Sous-bois dans les contreforts du Vercors. Le lit de mousse verdoyante et gorgée d’eau vous accueille avec ses odeurs profondes et mystérieuses.

Père de famille à la recherche de chanterelles, village paisible en fond de vallée au pied de la station de fond d’Hurle.

Mousse verdoyante et humide.

Je m’y vautre, je rampe au rythme des gouttelettes d’eau qui dévalent de leurs feuilles et je m’y vautre d’autant plus.

Julia est ragoutée par ce climat, les chanterelles sont en nombre, ça mouille à droite, ça mouille à gauche.

Alexandre rentre là dedans en défiant cette nature, arrache les chanterelles à pleine main, pousse les buis, évite les gouttes, se lasse et s’en va.

Romain trempé, le pouce de la main droite dans la bouche, le lobe de l’oreille dans la main gauche, roule par terre avec plaisir et jouissance.

Mousse verte et humide, les coccinelles décorent l’ensemble avec les chanterelles oranges, les feuilles de chêne noircies, les glands et les pics de pin.

Mousse verdoyante et humide, pas des chiens de chasse, arrêt sur image, silence, les chanterelles sont également immobiles.

Les chenilles et divers insectes, petits, gros, noirs, lents ou rapides, gluants, volants.... La brise dans les buis et le cageot qui se remplit de champignons, odeur de terre, sur les doigts, dans les narines, les oreilles se laissent bercer par un bruit incessant.

Dernier rayon de soleil qui éclaire avec parcimonie la mousse verte devenue multicolore, mousse tachetée de jaune, d’orange, gouttes d’eau de douceur.

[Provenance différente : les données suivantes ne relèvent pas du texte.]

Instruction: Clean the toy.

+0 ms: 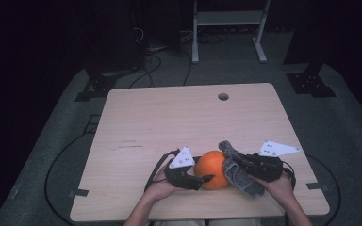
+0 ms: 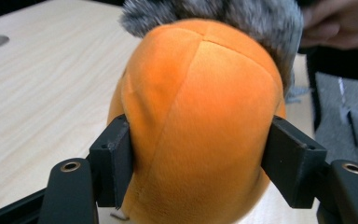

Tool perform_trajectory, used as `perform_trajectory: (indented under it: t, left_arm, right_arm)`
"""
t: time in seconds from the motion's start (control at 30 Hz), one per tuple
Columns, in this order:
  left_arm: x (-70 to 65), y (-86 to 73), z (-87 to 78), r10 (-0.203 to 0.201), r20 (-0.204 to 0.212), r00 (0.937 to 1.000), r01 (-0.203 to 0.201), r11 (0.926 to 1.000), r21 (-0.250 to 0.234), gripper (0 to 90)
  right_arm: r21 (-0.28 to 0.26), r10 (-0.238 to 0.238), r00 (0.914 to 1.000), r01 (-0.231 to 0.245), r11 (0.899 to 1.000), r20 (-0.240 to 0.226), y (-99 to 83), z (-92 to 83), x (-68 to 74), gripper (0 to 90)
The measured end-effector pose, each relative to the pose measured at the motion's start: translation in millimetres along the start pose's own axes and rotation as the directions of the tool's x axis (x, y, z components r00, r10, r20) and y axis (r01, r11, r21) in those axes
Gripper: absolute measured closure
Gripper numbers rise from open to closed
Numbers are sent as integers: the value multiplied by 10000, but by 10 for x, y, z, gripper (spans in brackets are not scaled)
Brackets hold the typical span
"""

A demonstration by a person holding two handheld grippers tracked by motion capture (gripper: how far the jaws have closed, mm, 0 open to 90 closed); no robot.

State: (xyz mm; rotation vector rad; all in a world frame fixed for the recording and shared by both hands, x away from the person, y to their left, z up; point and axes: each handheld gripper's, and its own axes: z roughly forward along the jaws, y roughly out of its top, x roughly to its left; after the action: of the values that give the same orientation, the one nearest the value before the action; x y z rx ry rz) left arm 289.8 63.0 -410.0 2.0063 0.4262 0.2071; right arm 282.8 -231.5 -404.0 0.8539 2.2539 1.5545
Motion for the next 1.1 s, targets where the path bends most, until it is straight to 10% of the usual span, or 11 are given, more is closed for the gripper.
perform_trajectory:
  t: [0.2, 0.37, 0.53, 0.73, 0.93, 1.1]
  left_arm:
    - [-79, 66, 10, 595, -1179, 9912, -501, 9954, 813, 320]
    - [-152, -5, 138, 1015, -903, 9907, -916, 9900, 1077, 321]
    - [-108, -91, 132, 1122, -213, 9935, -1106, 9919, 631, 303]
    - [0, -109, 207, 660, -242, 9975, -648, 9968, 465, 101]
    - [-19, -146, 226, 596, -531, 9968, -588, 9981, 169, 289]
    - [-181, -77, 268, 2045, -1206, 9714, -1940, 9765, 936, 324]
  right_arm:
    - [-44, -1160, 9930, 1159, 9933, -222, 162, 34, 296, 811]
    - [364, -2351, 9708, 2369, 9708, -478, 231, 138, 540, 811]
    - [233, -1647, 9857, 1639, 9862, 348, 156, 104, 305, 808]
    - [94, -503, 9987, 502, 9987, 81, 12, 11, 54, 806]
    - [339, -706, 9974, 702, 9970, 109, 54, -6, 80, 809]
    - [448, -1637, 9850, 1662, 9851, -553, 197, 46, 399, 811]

Soleil couchant, humidité pénétrante, frisson dans le dos, clochettes des moutons qui rentrent à l’étable, derniers vols d’oiseaux avant la nuit.

Feu de bois, champignons séchants, clairette de Die, ail et fromage de chèvre et toujours, et toujours dans mon esprit cette mousse verdoyante, accueillante et humide, une bonne nuit en perspective.